Extended Services Architecture #
Purpose #
This document defines the extended management services layer within the Deevnet management plane.
Extended management services provide observability, automation, and access tooling. They are additive to Core Services—the minimal set of services required for the substrate to function on its own.
These services may be rebuilt entirely from the builder and core services. If the extended services tier is lost, core provisioning and network services remain operational.
For core management plane architecture (DNS authority, naming, provisioner role, OOB services), see Core Services.
1. Service Overview #
Services that run in the extended management tier:
| Service | Description |
|---|---|
| Observability | Metrics collection, log aggregation, alerting |
| Automation | Build automation runners, image factory helpers |
| Access | Jump hosts, out-of-band tooling |
2. Isolation Model #
Extended management services are isolated from tenant workloads.
| Attribute | Value |
|---|---|
| Workload type | Infrastructure-critical |
| Change cadence | Slow and deliberate |
| Blast radius | Isolated from tenants |
This separation ensures:
- Tenant rebuilds cannot disrupt core services
- Observability and access remain available during failures
- Platform recovery paths are always reachable
3. Design Principles #
Extended management services follow a strict set of principles:
- Stability over velocity
- Explicit configuration over convenience
- Recoverability over optimization
- Isolation from tenant experimentation
The extended services tier is intentionally boring. That is a feature.

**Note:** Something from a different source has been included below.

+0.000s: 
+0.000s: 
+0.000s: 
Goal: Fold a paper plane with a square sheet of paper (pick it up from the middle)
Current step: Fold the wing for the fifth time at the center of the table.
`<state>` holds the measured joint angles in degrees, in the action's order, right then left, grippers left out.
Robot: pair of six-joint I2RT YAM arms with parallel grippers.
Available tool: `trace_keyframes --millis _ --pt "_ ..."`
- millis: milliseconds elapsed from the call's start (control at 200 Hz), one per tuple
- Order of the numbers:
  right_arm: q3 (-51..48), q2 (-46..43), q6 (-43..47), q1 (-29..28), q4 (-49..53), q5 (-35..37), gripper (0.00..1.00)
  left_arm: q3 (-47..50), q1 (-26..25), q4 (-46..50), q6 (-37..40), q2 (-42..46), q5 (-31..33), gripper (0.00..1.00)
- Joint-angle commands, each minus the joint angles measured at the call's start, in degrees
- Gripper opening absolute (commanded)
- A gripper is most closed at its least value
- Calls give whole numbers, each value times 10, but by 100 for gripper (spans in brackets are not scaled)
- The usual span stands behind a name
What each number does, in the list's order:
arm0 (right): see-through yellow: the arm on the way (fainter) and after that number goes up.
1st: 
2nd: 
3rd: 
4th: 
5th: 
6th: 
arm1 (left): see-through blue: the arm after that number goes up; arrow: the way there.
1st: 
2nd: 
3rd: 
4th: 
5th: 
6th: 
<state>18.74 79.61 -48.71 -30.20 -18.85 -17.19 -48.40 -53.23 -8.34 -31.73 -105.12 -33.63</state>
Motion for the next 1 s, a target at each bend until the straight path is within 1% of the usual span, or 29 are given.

4. Service Characteristics #
| Attribute | Requirement |
|---|---|
| Availability | High (relative to lab scale) |
| Identity | Stable and deterministic |
| Network addressing | Static via DHCP reservations |
| Backup | Mandatory |
| Rebuild support | Must assist rebuilds, not depend on them |
5. Provisioning Model #
Extended services are provisioned from the builder:
- Post-install configuration via build automation
- Management-plane VMs are created using build automation tooling
- Simplicity and traceability are prioritized
Terraform is intentionally not used for management-plane workloads.
For the current platform and tooling used to host extended services, see Implementation & Tooling.
6. Network Identity #
All management-plane hosts:
- Have stable, predictable network identities
- Receive static address assignments
- Have deterministic DNS records
7. Failure Philosophy #
If something breaks:
- Tenant workloads may be destroyed and rebuilt
- Management-plane services must still be reachable
- Observability must continue to function
- Recovery tooling must remain online
If a service is required to recover the platform, it belongs in the extended services tier.